Summary (Note that I partially understood this paper)

Let an action space \(\mathcal{A} \subseteq \mathbb{R}^{d}\) be given. Then, an action \(\mathbf{a} = (a_1, a_2, \ldots, a_d)\) is a \(d\)-dimensional vector.
Motivation: Over the course of training, the trained primitive behavior might be different. For example, if the task is to grasp a hammer and hit a screw (see the left figure above), then the agent would learn to lower its arm and grasp the hammer firmly in the early stage of training, Then, the agent learns to optimize its movement path to hit the screw (the right figure). For each primitive behavior, the relationship between each action dimension \(a_i\) and the corresponding reward \(r\) might be different (the middle figure). Thus, we should consider the causal effect of each action dimension and recieved reward.
This paper propose to CausalSAC, which uses the causality-aware entropy \(\mathcal{C}\) instead of the standard entropy:

\[\mathcal{H}_c(\pi(\cdot|\mathbf{s})) = - \mathbb{E}_{\mathbf{a} \in \mathcal{A}}\left[ \sum_{i=1}^{d} \mathbf{B}_{a_i\rightarrow r | \mathbf{s}} \pi(a_i|\mathbf{s})\log \pi(a_i | \mathbf{s}) \right],\]

where the weight \(\mathbf{B}_{a_i\rightarrow r | \mathbf{s}}\) is a causal effects from \(a_i\) to \(r\) given \(\mathbf{s}\), can be discovered by the DirectLiNGAM method.
To prevent the overfitting due to excessive focus on certain behavior, this paper uses gradient-dormancy-based reset mechanism, i.e., they periodically add random intialized parameters to the curruent network parameters:

\[\theta_t = (1-\eta) \theta_{t-1} + \eta \phi_i, \phi \sim \text{initializer},\]

where \(\eta\) is determined by the degree of gradient-dormancy.

AHAC: Adaptive Horizon Actor-Critic for Policy Learning in Contact-Rich Differentiable Simulation#

Video from the author's project page

Ignat Georgiev, Krishnan Srinivasan, Jie Xu, Eric Heiden, and Animesh Garg, Georgia Institute of Technology
Keywords: First-order model-based RL, Differentiable simulation
Paper link: https://arxiv.org/abs/2405.17784
Project page: https://adaptive-horizon-actor-critic.github.io/

Summary (Note that I partially understood this paper)

The specific scope of this work is First-Order Model-Based RL (FO-MBRL), which optimizes the objective function by directly computing the gradient of returns:

\[\nabla_{\theta} J(\theta) := \mathbb{E}_{\pi_\theta}\left[ \nabla_\theta R_H(s_1) \right], \; \text{ where } \; R_H(s_1) = \sum_{h=1}^{H} r(s_h, a_h).\]

Computing this gradient involves the chain rule.
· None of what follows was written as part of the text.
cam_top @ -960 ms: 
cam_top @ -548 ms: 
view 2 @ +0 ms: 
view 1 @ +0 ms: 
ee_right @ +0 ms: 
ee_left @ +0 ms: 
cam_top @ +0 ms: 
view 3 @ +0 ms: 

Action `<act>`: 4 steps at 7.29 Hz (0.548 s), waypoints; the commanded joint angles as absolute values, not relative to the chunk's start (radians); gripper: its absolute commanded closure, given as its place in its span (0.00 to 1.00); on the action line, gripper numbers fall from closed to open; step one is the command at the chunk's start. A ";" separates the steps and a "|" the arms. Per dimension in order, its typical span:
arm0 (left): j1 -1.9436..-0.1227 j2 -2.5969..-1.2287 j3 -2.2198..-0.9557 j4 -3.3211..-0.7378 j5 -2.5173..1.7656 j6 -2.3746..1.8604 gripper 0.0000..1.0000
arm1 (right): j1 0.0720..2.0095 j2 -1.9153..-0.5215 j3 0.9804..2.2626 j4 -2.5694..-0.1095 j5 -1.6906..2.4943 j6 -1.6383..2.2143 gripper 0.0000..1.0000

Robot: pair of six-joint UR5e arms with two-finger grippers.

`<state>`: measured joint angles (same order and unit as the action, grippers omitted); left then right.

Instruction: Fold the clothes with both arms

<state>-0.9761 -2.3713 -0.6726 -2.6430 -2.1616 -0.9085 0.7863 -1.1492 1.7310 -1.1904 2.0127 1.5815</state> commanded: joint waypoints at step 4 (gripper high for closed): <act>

For example, suppose that \(H=3\). Then, the gradient of \(r(s_3, a_3)\) is as follows:

\[\nabla_\theta r(s_3, a_3) = \nabla_{a_3}r(s_3, a_3)\nabla_\theta \pi_\theta(a_3\mid s_3)+\nabla_{s_3}r(s_3, a_3) \nabla_\theta f(s_2, a_2).\]

Assume the state \(s_3\) has stiff dynamics, i.e., \(\lVert \nabla_\theta f(s_2, a_2) \rVert > C\) for some \(C\). Then, the sampled gradient estimation has a large error. Thus, they want to truncated the trajectory at the point of stiff dynamics.
They introduces a novel constrained objective for the actor with the constrained term \(\lVert \nabla_\theta f(s_t, a_t) \rVert \le C, \forall t\in\left\{ 0,\ldots,H \right\}\). Thus, they reduces gradient error obtained from samples at stiff dynamics.
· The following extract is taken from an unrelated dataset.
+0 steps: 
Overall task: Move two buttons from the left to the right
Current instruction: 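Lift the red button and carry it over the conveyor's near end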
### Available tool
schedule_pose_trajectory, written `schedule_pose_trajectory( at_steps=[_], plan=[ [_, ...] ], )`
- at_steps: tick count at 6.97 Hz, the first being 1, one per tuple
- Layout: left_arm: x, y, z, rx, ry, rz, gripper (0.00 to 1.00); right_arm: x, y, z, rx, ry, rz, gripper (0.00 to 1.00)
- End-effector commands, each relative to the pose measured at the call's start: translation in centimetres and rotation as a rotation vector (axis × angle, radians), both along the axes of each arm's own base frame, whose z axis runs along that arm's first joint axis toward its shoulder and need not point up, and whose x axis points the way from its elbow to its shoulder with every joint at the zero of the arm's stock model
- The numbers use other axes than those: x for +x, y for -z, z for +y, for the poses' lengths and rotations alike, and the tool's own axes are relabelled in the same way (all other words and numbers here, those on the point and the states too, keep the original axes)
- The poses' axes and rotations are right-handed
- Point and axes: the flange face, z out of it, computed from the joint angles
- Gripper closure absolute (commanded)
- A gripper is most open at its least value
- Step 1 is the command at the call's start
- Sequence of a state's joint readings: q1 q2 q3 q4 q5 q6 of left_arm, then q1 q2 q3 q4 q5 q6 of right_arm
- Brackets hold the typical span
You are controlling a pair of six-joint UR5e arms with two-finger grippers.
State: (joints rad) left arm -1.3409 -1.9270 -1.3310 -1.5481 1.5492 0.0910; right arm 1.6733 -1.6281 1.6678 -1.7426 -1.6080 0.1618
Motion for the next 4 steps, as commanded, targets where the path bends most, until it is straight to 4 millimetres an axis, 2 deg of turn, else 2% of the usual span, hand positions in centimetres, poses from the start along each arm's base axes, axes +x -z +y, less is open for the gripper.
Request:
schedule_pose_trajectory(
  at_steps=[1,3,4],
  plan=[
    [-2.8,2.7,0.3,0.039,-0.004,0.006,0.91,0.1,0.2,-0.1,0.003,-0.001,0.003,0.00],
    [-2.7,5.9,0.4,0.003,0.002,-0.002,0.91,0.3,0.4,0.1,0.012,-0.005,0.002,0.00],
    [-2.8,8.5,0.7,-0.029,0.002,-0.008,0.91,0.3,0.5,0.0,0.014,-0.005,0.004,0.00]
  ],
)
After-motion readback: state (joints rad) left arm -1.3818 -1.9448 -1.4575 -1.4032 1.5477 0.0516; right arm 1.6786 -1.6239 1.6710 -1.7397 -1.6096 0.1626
Online/Offline Unsupervised RL#

HILP: Foundation Policies with Hilbert Representations#

Video from the author's project page

Seohong Park, Tobias Kreiman, Sergey Levine, UC Berkeley
Unsupervised Offline RL
Paper link: https://arxiv.org/abs/2402.15567
Project page: https://seohong.me/projects/hilp/

Summary

HILP consists of two training phase. The first phase trains an encoder \(\phi: \mathcal{S} \rightarrow \mathcal{Z}\) that preserves the temporal distance (the minimum number of time steps from \(s\) to \(g\), denoted as \(d^{*}(s, g))\) between two states in the original state space, i.e., we want to find an encoder \(\phi\) that satisfies the following property

\[d^{*}(s, g) = \lVert \phi(s) - \phi(g) \rVert_2 \; \text{ for all } \; s, g\in\mathcal{S}.\]

HILP learns such encoder in a very elegant way. They borrow the notion of optimal goal-conditioned value function. The optimal goal-conditioned value function has the following property:

\[V^{*}(s, g) = - d^*(s, g) \; \text{ for all } \; s, g\in\mathcal{S}.\]
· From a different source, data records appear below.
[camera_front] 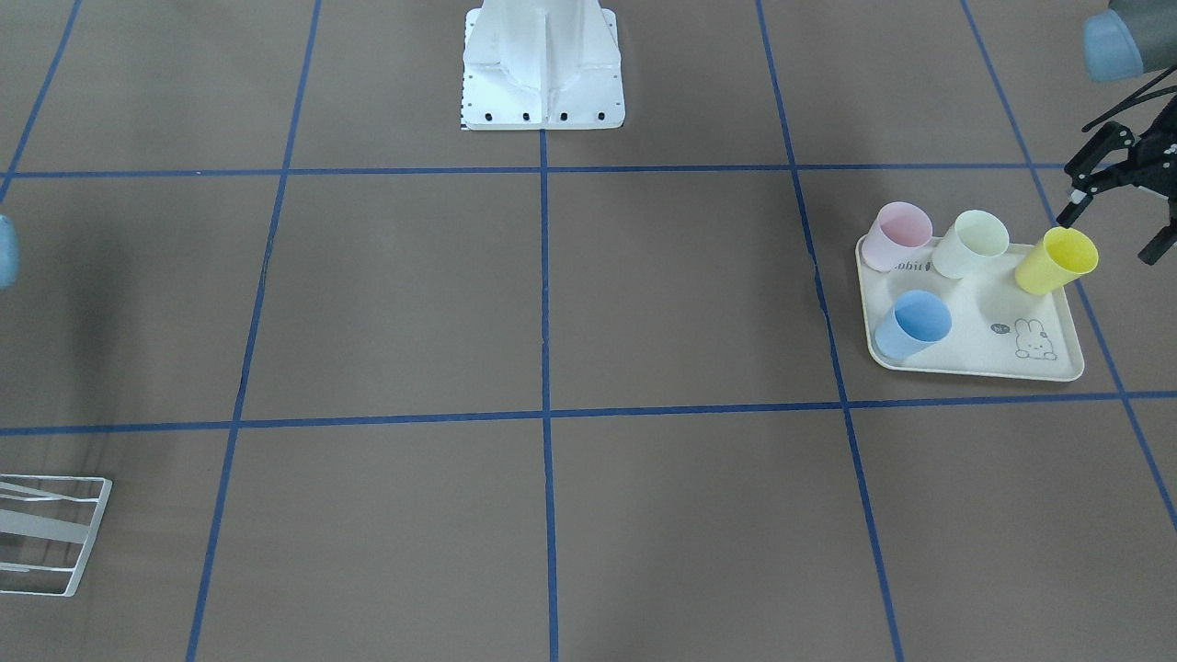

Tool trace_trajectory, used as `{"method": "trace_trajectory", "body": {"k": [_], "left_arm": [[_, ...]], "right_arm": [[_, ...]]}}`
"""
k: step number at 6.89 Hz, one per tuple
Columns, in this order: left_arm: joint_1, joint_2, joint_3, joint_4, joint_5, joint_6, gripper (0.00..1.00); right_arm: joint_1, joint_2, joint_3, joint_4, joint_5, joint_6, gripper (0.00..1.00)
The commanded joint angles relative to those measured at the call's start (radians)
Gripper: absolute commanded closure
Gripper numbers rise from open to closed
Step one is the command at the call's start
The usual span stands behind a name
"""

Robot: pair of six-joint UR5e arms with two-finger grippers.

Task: Transfer IKEA cup to right arm and place on rack

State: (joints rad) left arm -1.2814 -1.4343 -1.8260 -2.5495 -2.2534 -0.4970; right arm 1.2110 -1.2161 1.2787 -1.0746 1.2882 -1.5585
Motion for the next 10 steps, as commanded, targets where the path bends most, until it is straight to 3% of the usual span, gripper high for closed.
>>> {"method": "trace_trajectory", "body": {"k": [1, 7, 10], "left_arm": [[0.001, 0.0, -0.001, 0.0, 0.0, 0.0, 0.0], [0.002, -0.002, -0.001, 0.002, 0.0, -0.002, 0.0], [0.002, -0.003, -0.001, 0.002, 0.0, -0.002, 0.0]], "right_arm": [[-0.019, -0.002, -0.005, 0.001, -0.018, 0.018, 0.93], [-0.06, -0.003, -0.021, 0.001, -0.07, 0.044, 0.91], [-0.076, -0.002, -0.028, 0.001, -0.09, 0.054, 0.85]]}}
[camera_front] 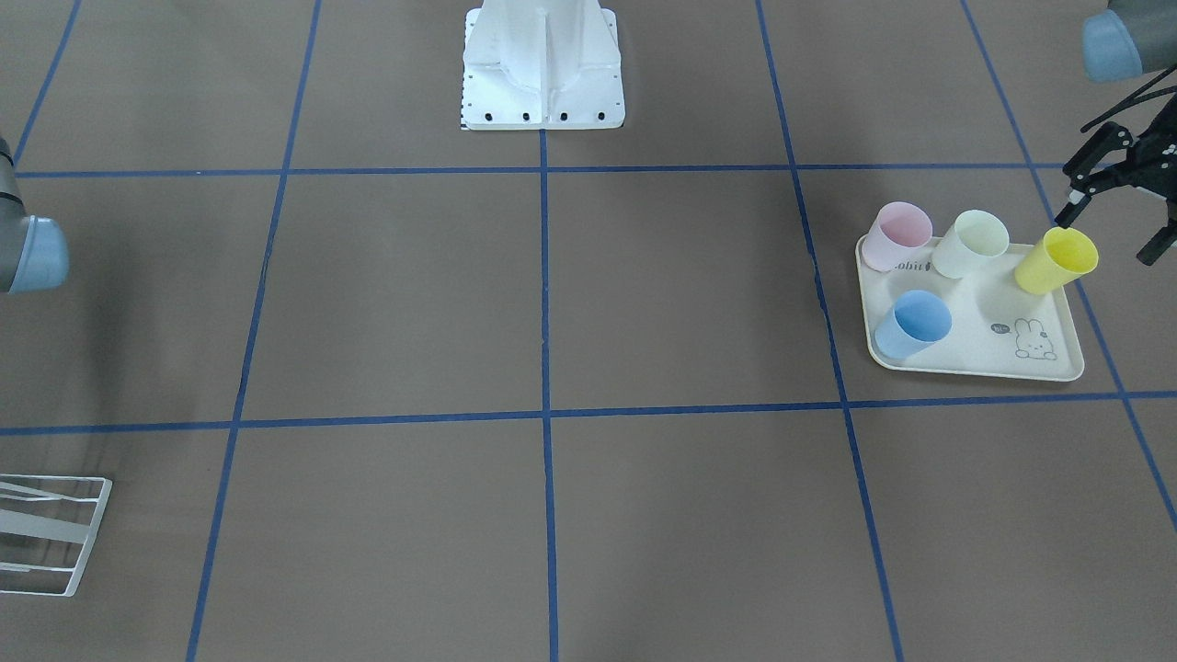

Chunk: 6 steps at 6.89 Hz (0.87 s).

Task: Transfer IKEA cup to right arm and place on rack

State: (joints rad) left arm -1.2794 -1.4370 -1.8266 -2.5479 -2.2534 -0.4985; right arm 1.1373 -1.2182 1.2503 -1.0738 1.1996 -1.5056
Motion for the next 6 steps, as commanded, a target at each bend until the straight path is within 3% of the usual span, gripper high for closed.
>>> {"method": "trace_trajectory", "body": {"k": [1, 2, 3, 4, 5, 6], "left_arm": [[0.0, 0.0, -0.002, 0.0, 0.0, 0.0, 0.0], [0.0, 0.0, -0.002, 0.0, 0.0, 0.0, 0.0], [0.0, 0.0, -0.002, 0.0, 0.0, 0.0, 0.0], [0.0, 0.0, 0.001, -0.002, 0.0, 0.0, 0.0], [0.0, 0.0, 0.0, 0.0, 0.0, 0.0, 0.0], [0.0, 0.0, 0.001, -0.002, 0.0, 0.0, 0.0]], "right_arm": [[-0.002, -0.004, 0.0, 0.0, -0.002, -0.001, 0.83], [-0.002, -0.004, 0.0, 0.0, -0.002, -0.001, 0.74], [-0.002, -0.003, -0.002, 0.0, -0.003, 0.001, 0.33], [-0.002, -0.003, -0.002, 0.002, -0.003, 0.001, 0.11], [-0.002, -0.003, 0.0, 0.002, -0.005, 0.001, 0.02], [-0.002, 0.0, 0.0, 0.002, -0.005, 0.001, 0.02]]}}
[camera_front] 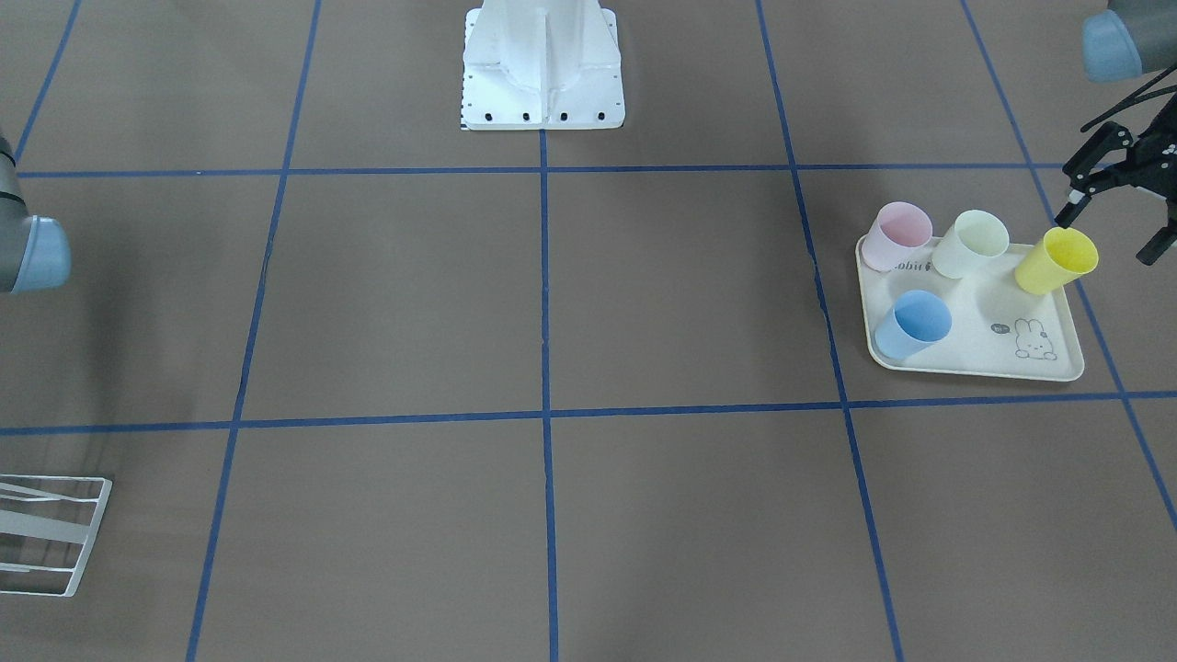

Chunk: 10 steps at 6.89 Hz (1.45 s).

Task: Transfer IKEA cup to right arm and place on rack

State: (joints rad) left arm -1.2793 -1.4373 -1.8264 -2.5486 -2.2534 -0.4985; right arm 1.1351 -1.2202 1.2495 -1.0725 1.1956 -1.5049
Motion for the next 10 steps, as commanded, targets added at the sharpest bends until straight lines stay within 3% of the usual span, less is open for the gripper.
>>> {"method": "trace_trajectory", "body": {"k": [1, 2, 4, 5, 9, 10], "left_arm": [[0.0, 0.0, 0.001, -0.001, 0.0, 0.0, 0.0], [0.0, 0.0, 0.002, -0.001, 0.0, 0.0, 0.0], [0.0, 0.0, 0.002, -0.001, 0.0, 0.0, 0.0], [0.0, -0.002, 0.003, -0.001, 0.0, 0.0, 0.0], [0.0, -0.011, 0.006, -0.005, 0.008, 0.0, 0.0], [0.005, -0.014, 0.006, -0.001, 0.023, 0.005, 0.0]], "right_arm": [[0.0, 0.002, 0.004, 0.0, -0.001, 0.0, 0.02], [0.0, 0.005, 0.013, 0.0, 0.001, 0.005, 0.02], [0.008, 0.005, 0.121, -0.007, 0.045, 0.018, 0.02], [0.021, 0.002, 0.166, -0.012, 0.153, 0.123, 0.02], [0.017, -0.091, 0.416, -0.001, 0.624, 0.969, 0.01], [-0.026, -0.105, 0.48, 0.0, 0.683, 1.194, 0.01]]}}
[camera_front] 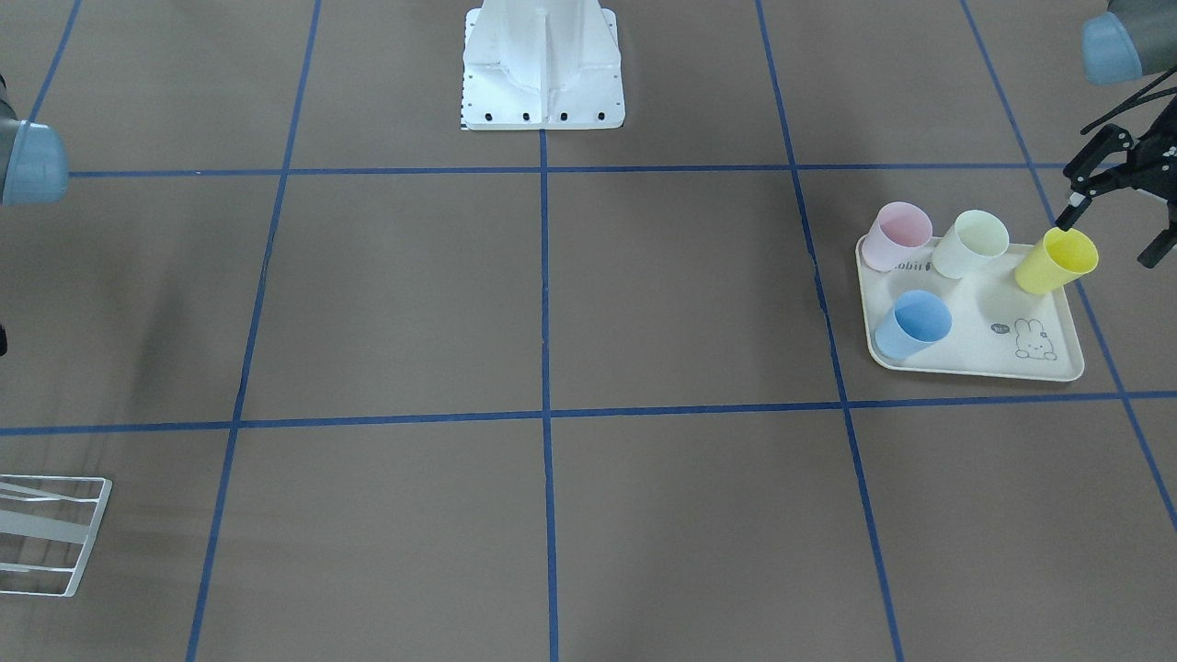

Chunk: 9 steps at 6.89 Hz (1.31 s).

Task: Transfer IKEA cup to right arm and place on rack

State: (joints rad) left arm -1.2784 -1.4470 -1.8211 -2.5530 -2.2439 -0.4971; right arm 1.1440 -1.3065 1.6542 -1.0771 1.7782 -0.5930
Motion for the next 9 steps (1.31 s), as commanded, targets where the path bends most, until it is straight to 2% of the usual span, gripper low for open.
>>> {"method": "trace_trajectory", "body": {"k": [1, 3, 5, 6, 7, 8, 9], "left_arm": [[0.01, -0.006, -0.003, 0.003, 0.058, 0.002, 0.0], [0.046, -0.028, 0.046, -0.001, 0.122, -0.023, 0.0], [0.237, -0.067, 0.062, -0.004, 0.312, -0.226, 0.0], [0.278, -0.067, 0.084, -0.021, 0.335, -0.248, 0.0], [0.301, -0.067, 0.135, -0.095, 0.337, -0.264, 0.0], [0.338, -0.069, 0.191, -0.151, 0.377, -0.294, 0.0], [0.415, -0.069, 0.218, -0.168, 0.477, -0.352, 0.0]], "right_arm": [[-0.115, -0.02, 0.128, 0.005, 0.104, 0.459, 0.01], [-0.228, 0.001, 0.2, 0.06, 0.098, 0.724, 0.01], [-0.285, 0.044, 0.216, 0.085, 0.098, 0.85, 0.01], [-0.315, 0.061, 0.216, 0.107, 0.095, 0.917, 0.01], [-0.328, 0.059, 0.213, 0.167, 0.092, 0.953, 0.01], [-0.336, 0.059, 0.211, 0.177, 0.092, 0.955, 0.01], [-0.337, 0.058, 0.21, 0.177, 0.092, 0.955, 0.01]]}}
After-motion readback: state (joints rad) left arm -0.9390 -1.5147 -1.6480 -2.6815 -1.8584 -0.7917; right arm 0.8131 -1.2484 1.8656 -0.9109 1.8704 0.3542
Then, the encoder will satisfy the following:

\[V^{*}(s, g) = - \lVert \phi(s) - \phi(g) \rVert_2.\]

This implies that the optimal goal-conditioned value function can be implicitly defined by using the encoder. The encoder is trained using the following objective for each sample \((s, s', g) \sim \mathcal{D}\).

\[\begin{split} \begin{matrix} & & \mathbb{E}_{(s, s', g) \sim \mathcal{D}} \left[ \mathcal{l}_\tau^2 \big( -\mathbb{1}(s\ne g) + \gamma V^*(s',g) - V^*(s,g)\big)\right] \\ & = & \mathbb{E}_{(s, s', g) \sim \mathcal{D}} \left[ \mathcal{l}_\tau^2 \big( -\mathbb{1}(s\ne g) - \gamma \lVert \phi(s') - \phi(g) \rVert_2 + \lVert \phi(s) - \phi(g) \rVert_2 \big)\right], \end{matrix} \end{split}\]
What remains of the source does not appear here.